7. Skritek will be solely responsible for and pay for all
costs incurred for the above. The anticipated expenditure shall
be approx. $500,000 USD These funds are not refundable and FASC
shall assume no responsiblty for any debts incurred as a result
of this venture.
8 Newco will pay a royalty to FASC of $ 25,000 USD for
each machine manufactured and/or sold by Newco.
9. Newco may grant sub-licences in Czech Republic, the
terms of which must be acceptable to both FASC and Skritek
10. Upon receipt of satisfactory evidence that Skritek has
expended the sum of approx. $ 500,000 USD in Newco and provided
the management skills required to achieve the results anticipated
above, all to FASCs satisfaction, FASC will, acting reasonably
and in the spirit of this agreement and subject to SEC rules,
grant to Skritek:
- stock options for 500,000 free trading shares,
exercisable at $0.25 USD each provided that Items 1
thhrough 4 above have been met, but not before 6 months
from signing this agreement, and;
- additional stock options for 500,000 free trading
shares excercisable at $ 0.25 USD each provided items 5
through 8 have been met, but no later than 1 year after
the signing of this agreement.
Skritek must provide bona fide evidence of expenditures
regarding the above all to FASC s satisfaction.

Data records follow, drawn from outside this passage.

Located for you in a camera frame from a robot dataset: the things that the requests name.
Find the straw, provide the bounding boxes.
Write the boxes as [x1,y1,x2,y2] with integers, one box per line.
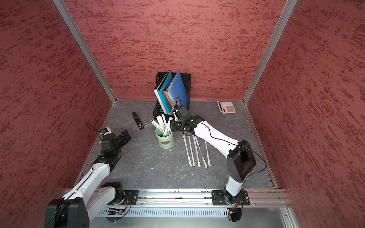
[194,136,208,169]
[193,136,201,167]
[188,136,196,167]
[205,141,211,168]
[183,134,193,167]

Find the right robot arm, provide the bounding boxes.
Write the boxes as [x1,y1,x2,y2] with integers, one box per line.
[170,104,257,205]

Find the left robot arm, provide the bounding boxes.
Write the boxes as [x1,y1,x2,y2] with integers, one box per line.
[44,128,132,228]

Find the wrapped straws in cup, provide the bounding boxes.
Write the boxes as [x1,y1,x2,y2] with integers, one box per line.
[150,114,173,137]

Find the black stapler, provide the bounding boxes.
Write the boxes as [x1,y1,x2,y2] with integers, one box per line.
[132,112,144,130]

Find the orange book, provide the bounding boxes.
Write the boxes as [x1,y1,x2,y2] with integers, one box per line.
[163,90,174,114]

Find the green cup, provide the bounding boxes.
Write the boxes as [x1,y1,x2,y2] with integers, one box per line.
[155,128,175,149]

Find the blue folder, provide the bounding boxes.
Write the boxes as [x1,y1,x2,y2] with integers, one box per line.
[167,72,189,109]

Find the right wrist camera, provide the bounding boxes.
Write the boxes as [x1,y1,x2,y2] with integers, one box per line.
[172,108,179,121]

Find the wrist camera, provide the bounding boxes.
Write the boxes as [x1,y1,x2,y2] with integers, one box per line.
[172,108,179,121]
[99,127,112,137]

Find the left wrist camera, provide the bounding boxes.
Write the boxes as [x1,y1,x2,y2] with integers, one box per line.
[99,127,112,137]

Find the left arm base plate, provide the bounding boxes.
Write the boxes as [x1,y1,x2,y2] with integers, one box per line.
[112,190,139,206]

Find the left aluminium corner post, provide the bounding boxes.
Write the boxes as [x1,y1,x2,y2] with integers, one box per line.
[53,0,117,105]

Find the aluminium corner post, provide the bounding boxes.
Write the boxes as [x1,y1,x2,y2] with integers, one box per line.
[53,0,117,105]
[243,0,298,105]

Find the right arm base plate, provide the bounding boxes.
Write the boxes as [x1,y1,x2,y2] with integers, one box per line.
[212,190,250,206]

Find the aluminium front rail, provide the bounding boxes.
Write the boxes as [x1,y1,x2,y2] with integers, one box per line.
[58,188,290,208]

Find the right aluminium corner post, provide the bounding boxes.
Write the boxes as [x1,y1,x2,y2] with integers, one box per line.
[243,0,298,105]

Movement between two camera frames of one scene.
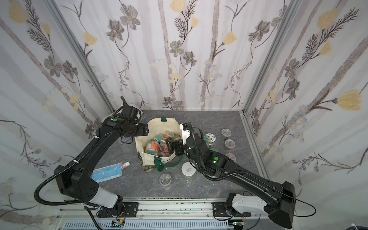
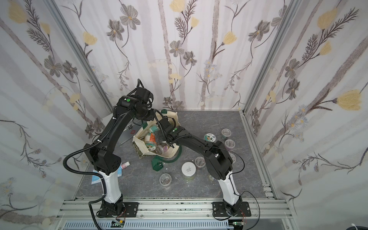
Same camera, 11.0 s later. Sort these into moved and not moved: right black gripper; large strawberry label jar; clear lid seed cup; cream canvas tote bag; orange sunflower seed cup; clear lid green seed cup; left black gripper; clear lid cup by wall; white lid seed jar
Moved: cream canvas tote bag; left black gripper; right black gripper
Not moved: clear lid green seed cup; clear lid cup by wall; clear lid seed cup; orange sunflower seed cup; white lid seed jar; large strawberry label jar

11. If items 1 through 8 are all completed to the
satisfaction of both parties, then Skritek shall have the right
to enter into 4 new agreements, all of which contain terms and
conditions similar to this agreement, those being one for each of
the following countries:
1. Poland
2. Hungary
3. Xxxxxxx
0. Xxxxxx Xxxxxxxx
except that the options excersiable therein will be at $0.25
USD each only if excersable and excercised within 2 years of
the signing of this agreement, otherwise the excersice price will
be 50 % of the closing market price the day the options are
excersiced.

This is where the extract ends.